Couldn’t we all have done with a Margie on our side in high school? After Margie gives that speech to Myrtle, I’m a believer.
Myrtle has an iron core of strength in her, despite her obvious self-esteem issues. While art is ultimately the form of expression that allows er to be who she is, from the beginning of the book we learn that Myrtle uses humour to cope with the shitty situations and people in life. Pretty much anything seen through Myrtle’s eyes is funny and spot-on. Her humour is her armour and weapon, and she especially comes out with a few killer zingers in her interactions with her perfectly feminine roommate, Jada. As Myrtle says, “That was the difference between Margie and Jada. Margie thought there was a goddess in every woman. Jada thought that inside every fat woman there was a thin woman crying to get out.”
Ah, Jada. We all know one, or god forbid, several Jadas. Shallow Jada is a strong contrast to odd but loyal Margie, Margie who never had an unkind word to say about anything or anyone, ever. God, I love Margie. Every girl needs a friend like her. Possibly, every girl also needs a friend like Jada to make her appreciate the Margies of the world.
I love how the book treats the Big Questions without at all making it seem like Big Questions. Does Myrtle want to look attractive for men? Yes and no. Does she hate make-up? Yes and no. Does she like the process of putting it on, the whole ritual of adorning the body? Yes, clearly. But that does that mean she needs to succumb to what’s the ideal standard of beauty? The questions are there… the answers are not so obvious.
This brings to mind what Laura Kipnis writes in The Female Thing: “The main reason that feminism and femininity are incompatible is that femininity has a nasty little secret, which is this: femininity, at least in its current incarnation, hinges on sustaining an underlying sense of female inadequacy. Feminism, on the other hand, wants to eliminate female inadequacy, to trounce it as a patriarchal myth, then kick it out of the female psyche for good.”
Maybe this seems overly-simplistic, or maybe it’s one big “Duh” to most people. But it’s the central tug between these two extremes and many are being stretched out thin on either side. I think a book that honestly and intelligently acknowledges this struggle is valuable for girls and young women. (Myrtle of Willendorf is marketed as a young adult book.)
The highlight of this book on a personal front was learning more about the Venus of Willendorf. I hadn’t heard about it until I read this book. I found this essay to be a really interesting source of information, not least because it brings to light the discrepancies inherent in the name ‘Venus of Millendorf.’
Venus – the ideal embodiment of Classical Western female beauty and femininity.

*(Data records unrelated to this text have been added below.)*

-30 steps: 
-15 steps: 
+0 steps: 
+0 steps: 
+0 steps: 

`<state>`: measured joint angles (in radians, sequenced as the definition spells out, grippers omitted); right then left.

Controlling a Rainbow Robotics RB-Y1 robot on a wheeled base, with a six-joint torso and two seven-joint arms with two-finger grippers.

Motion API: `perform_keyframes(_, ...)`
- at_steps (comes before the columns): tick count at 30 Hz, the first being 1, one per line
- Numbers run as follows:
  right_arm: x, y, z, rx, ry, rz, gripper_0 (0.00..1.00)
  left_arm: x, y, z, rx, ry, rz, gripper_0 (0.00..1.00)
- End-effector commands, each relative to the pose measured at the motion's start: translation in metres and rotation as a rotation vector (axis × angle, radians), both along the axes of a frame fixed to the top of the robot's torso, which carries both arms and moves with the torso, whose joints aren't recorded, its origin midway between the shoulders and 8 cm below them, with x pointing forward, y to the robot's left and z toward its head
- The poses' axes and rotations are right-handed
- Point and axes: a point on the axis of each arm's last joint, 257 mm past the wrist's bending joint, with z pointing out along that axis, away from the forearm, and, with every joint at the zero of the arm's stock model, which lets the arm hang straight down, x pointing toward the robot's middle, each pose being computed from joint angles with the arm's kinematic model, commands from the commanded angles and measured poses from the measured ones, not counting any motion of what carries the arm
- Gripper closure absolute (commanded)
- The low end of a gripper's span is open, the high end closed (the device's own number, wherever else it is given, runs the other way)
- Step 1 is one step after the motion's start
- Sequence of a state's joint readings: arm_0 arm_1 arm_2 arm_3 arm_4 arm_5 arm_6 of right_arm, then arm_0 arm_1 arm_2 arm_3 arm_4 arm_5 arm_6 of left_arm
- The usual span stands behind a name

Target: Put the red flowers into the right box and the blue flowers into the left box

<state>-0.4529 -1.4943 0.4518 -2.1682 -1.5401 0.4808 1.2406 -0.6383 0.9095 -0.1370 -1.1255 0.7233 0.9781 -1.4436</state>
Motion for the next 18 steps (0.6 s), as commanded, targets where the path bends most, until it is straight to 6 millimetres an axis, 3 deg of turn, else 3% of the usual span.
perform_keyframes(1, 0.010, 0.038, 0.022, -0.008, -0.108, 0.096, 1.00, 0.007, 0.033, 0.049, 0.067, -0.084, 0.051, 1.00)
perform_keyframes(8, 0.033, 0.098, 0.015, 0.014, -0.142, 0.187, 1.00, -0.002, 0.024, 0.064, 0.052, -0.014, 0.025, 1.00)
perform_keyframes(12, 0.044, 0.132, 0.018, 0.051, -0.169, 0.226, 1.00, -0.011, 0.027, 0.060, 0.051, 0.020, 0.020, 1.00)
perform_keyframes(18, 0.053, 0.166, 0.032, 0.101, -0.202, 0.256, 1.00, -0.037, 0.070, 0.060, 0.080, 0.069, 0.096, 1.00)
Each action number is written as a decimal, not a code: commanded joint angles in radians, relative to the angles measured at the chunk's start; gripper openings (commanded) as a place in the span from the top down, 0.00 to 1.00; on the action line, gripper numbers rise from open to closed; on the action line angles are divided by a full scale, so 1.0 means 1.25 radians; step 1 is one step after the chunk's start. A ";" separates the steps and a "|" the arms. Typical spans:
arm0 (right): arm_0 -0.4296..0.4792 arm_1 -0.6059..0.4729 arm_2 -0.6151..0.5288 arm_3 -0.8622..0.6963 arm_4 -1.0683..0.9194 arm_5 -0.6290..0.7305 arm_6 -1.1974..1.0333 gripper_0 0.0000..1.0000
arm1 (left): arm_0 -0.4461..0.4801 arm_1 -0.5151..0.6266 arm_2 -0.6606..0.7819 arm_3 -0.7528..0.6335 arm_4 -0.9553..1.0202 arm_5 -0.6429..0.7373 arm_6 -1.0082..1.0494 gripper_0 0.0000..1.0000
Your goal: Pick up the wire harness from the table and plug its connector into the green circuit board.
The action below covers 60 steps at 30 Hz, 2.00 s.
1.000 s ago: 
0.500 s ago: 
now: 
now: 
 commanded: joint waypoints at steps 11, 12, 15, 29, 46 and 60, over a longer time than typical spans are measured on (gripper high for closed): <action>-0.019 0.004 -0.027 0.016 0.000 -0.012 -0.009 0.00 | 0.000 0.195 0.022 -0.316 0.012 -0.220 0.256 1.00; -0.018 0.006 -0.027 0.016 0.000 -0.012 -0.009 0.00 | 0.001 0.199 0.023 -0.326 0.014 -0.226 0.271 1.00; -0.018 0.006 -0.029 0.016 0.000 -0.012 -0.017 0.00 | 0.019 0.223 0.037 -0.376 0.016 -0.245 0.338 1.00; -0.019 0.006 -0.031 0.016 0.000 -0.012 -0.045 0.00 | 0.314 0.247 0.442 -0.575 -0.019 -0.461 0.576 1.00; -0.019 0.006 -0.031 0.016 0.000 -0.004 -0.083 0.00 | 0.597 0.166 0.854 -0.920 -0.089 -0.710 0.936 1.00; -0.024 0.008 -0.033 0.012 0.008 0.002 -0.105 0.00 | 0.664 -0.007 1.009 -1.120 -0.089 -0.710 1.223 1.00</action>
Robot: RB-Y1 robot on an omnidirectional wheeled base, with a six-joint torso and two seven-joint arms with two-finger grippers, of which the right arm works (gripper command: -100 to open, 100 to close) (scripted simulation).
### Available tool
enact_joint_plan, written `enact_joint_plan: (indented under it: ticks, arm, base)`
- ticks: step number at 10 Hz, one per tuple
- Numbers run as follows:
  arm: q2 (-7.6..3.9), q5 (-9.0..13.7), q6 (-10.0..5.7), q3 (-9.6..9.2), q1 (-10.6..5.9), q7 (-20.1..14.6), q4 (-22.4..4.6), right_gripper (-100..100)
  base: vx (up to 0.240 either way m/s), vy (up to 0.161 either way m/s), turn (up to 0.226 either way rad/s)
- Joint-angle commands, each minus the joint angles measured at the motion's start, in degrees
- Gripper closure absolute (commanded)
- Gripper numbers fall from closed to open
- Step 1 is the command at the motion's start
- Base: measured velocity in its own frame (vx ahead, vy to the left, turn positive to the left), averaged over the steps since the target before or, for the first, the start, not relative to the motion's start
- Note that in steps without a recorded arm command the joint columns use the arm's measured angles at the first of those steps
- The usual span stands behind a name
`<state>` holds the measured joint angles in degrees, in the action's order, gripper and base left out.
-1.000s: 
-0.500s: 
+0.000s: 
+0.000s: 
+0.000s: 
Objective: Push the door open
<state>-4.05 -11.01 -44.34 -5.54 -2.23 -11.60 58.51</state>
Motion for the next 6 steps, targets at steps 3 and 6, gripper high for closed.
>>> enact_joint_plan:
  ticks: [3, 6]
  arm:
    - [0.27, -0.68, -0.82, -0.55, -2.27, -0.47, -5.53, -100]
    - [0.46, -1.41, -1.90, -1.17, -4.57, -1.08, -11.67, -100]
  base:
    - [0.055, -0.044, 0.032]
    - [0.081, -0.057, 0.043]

The Willendorf Venus – not so much. Drooping breasts, rolls of stomach fat, pudgy thighs. Everything about her is untypical of what constitutes ideal beauty. Also, she is faceless, which is interesting. My first reaction was that she looked so comforting – which, I suppose, is one way of looking at her, as an embodiment of the Earth Goddess / Mother Goddess figure of abundance and fertility.
This essay explores the possibility that it was possibly carved by a woman instead of a man, which is also pretty interesting. Even while the possibility of an obese woman would have been extremely rare in the hunter-gatherer societies of the Stone Ages, it’s also simultaneously interesting and absolutely unfathomable for us to assume that a man would have found her beautiful or fascinating enough to sculpt. It makes sense for modern scholars to assume instead that a man would not have found a woman like that beautiful, even in pre-civilisational days, and therefore conclude that it had to be sculpted by a woman.
I bet Margie would have quite a lot to say about that.
Myrtle of Willendorf is tender, funny, and quietly rebellious – the perfect antidote for all the dross that we subject ourselves to when we read Elle or Vogue or any number of magazines and books that continue to require its readers to conform to unrealistic and ridiculous standards of female beauty.